| INSTRUCTIONS TO FOLLOW |
In the entries below, find the line with "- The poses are" and the line with "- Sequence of". Return those two lines and all lines between them, exactly.

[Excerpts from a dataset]
----
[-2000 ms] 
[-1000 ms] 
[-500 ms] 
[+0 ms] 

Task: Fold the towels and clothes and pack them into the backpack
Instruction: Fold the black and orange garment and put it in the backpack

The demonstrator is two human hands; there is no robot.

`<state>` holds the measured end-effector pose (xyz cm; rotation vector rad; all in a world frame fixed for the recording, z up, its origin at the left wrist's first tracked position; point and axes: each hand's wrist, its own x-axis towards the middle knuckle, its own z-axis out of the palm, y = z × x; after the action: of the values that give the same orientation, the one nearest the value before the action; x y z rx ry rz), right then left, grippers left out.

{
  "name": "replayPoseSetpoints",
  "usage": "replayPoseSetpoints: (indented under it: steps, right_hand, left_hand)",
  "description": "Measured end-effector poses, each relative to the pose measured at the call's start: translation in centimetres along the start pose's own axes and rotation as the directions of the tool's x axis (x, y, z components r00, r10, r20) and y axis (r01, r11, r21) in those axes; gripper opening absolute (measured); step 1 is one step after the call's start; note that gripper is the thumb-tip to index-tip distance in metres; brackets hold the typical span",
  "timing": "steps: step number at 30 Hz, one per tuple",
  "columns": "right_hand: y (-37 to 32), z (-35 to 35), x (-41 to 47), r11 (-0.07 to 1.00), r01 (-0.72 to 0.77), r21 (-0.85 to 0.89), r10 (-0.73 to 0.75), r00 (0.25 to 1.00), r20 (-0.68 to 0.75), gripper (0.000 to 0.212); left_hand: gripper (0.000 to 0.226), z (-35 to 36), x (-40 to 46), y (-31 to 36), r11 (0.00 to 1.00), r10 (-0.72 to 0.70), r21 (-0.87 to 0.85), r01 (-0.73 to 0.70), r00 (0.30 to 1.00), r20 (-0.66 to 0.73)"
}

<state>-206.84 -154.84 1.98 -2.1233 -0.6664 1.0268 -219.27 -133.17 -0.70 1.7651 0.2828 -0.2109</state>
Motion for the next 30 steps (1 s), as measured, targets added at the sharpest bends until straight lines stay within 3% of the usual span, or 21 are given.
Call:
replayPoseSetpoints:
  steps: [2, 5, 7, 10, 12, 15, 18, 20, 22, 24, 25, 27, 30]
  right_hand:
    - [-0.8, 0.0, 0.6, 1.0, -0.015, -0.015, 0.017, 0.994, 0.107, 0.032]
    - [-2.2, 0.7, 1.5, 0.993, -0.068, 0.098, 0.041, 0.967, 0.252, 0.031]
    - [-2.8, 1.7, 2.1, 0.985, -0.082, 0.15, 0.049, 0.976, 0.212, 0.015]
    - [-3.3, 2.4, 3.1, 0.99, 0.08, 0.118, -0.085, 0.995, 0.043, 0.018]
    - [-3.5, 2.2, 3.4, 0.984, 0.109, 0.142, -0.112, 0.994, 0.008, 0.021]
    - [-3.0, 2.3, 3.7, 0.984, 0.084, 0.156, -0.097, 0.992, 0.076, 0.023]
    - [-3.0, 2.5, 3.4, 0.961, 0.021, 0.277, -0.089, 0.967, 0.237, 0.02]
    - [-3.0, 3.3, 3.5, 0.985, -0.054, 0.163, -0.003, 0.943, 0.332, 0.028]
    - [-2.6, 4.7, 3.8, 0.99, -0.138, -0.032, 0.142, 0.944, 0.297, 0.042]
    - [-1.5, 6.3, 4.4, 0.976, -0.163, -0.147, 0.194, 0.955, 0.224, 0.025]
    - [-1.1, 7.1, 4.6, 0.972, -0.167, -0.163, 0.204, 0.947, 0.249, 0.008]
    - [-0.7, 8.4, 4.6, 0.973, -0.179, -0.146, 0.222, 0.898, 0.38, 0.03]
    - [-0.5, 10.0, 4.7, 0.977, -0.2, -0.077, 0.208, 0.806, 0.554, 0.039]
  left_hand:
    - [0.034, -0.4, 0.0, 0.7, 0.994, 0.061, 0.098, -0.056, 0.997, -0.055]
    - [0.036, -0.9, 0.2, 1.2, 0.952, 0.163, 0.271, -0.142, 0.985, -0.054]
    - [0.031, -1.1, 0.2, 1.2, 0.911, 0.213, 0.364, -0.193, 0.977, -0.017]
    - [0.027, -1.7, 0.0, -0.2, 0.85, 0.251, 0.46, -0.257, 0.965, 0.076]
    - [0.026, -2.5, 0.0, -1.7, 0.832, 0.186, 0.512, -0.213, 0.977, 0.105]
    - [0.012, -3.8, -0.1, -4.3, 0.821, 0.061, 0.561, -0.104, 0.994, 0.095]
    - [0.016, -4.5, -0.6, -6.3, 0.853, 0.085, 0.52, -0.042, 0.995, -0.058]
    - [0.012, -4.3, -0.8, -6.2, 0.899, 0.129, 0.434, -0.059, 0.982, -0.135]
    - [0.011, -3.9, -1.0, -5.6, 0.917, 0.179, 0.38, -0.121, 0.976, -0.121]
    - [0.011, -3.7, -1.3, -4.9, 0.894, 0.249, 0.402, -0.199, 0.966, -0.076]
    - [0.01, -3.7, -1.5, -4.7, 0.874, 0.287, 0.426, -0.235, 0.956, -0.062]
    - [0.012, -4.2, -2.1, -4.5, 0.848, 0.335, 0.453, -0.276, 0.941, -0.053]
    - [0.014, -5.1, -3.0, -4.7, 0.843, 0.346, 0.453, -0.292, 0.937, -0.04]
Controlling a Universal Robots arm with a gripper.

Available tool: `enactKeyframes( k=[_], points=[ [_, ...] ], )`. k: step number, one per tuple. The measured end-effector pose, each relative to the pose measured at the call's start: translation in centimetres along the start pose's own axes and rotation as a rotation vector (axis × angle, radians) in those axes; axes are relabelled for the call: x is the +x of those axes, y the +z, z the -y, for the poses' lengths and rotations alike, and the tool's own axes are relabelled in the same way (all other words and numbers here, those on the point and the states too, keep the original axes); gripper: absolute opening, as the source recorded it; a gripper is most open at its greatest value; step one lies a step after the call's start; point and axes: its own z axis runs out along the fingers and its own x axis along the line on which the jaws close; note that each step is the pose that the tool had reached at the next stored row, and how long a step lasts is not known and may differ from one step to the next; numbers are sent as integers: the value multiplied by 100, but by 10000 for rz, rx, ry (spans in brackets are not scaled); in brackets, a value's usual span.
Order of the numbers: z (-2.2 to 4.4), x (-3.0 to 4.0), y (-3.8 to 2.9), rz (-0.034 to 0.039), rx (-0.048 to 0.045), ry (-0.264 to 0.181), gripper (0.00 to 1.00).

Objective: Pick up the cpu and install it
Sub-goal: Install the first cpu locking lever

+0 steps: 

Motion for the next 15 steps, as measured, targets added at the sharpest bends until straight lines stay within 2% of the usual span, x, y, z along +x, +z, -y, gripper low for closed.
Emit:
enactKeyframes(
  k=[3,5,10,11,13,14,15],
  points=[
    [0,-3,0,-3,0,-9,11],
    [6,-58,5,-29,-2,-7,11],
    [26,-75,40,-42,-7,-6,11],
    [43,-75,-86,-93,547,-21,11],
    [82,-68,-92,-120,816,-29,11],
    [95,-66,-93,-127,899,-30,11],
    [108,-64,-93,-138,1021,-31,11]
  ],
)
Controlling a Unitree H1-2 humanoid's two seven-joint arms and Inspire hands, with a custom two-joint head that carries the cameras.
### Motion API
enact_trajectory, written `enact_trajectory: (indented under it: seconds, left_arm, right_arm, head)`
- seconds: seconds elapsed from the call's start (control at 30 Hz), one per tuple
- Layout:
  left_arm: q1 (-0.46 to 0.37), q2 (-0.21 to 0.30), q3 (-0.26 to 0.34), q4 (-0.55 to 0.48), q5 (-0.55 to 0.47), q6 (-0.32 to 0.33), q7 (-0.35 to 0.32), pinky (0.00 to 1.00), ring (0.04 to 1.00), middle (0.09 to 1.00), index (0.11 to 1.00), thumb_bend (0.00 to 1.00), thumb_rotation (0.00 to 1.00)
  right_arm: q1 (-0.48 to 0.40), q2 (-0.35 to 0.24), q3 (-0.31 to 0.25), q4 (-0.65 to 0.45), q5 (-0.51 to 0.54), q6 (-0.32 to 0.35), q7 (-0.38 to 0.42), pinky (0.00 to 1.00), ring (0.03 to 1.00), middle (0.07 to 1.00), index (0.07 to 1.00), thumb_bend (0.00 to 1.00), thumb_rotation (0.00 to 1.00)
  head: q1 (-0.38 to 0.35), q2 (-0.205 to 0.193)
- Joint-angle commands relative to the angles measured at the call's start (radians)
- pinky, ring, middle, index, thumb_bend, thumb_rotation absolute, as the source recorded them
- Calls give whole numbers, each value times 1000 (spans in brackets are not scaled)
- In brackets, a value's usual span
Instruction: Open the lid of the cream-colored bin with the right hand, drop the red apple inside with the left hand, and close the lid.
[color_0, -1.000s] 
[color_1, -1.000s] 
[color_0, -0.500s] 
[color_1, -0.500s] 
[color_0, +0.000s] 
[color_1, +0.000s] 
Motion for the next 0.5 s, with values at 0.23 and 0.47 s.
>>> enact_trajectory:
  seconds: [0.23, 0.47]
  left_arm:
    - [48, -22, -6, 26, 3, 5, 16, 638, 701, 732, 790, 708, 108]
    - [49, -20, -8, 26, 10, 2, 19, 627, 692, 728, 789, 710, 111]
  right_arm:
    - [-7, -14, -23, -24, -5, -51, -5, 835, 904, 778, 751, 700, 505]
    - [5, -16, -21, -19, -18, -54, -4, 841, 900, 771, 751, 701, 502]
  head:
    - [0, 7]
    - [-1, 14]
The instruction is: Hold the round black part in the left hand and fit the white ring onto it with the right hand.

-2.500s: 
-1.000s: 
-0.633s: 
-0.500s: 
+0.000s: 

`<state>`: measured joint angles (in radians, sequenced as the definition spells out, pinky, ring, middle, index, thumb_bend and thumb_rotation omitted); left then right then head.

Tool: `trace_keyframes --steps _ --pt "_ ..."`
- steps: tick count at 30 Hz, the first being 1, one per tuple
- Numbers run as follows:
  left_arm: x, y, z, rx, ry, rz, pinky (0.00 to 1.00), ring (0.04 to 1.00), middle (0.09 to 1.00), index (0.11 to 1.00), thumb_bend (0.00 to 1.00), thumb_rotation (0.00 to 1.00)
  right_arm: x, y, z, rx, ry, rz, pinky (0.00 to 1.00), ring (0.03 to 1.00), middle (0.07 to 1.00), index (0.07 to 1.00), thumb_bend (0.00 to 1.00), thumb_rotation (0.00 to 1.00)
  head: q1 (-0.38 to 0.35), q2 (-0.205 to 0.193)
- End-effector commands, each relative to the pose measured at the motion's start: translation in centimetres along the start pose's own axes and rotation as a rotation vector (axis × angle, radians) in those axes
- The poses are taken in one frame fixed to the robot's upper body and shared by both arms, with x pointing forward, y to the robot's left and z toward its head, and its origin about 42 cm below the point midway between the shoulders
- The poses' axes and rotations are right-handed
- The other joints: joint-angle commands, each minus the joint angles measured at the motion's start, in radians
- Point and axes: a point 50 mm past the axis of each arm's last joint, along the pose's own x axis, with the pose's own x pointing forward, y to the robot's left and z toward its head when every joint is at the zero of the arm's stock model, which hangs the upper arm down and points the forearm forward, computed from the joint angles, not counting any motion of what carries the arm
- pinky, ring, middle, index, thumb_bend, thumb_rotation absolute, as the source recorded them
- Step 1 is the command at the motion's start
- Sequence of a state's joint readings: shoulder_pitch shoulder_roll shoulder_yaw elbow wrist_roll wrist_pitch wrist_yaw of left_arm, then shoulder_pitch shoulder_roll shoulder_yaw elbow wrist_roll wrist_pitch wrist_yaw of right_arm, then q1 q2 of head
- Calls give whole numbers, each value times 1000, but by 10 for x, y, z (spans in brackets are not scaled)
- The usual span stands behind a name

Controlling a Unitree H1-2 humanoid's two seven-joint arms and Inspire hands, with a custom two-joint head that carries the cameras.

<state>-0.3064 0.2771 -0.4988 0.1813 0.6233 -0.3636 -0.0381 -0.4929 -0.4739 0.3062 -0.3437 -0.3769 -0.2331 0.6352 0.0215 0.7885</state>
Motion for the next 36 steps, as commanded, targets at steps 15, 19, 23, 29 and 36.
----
| WRITTEN REPLY |
- The poses are taken in one frame fixed to the robot's upper body and shared by both arms, with x pointing forward, y to the robot's left and z toward its head, and its origin about 42 cm below the point midway between the shoulders
- The poses' axes and rotations are right-handed
- The other joints: joint-angle commands, each minus the joint angles measured at the motion's start, in radians
- Point and axes: a point 50 mm past the axis of each arm's last joint, along the pose's own x axis, with the pose's own x pointing forward, y to the robot's left and z toward its head when every joint is at the zero of the arm's stock model, which hangs the upper arm down and points the forearm forward, computed from the joint angles, not counting any motion of what carries the arm
- pinky, ring, middle, index, thumb_bend, thumb_rotation absolute, as the source recorded them
- Step 1 is the command at the motion's start
- Sequence of a state's joint readings: shoulder_pitch shoulder_roll shoulder_yaw elbow wrist_roll wrist_pitch wrist_yaw of left_arm, then shoulder_pitch shoulder_roll shoulder_yaw elbow wrist_roll wrist_pitch wrist_yaw of right_arm, then q1 q2 of head

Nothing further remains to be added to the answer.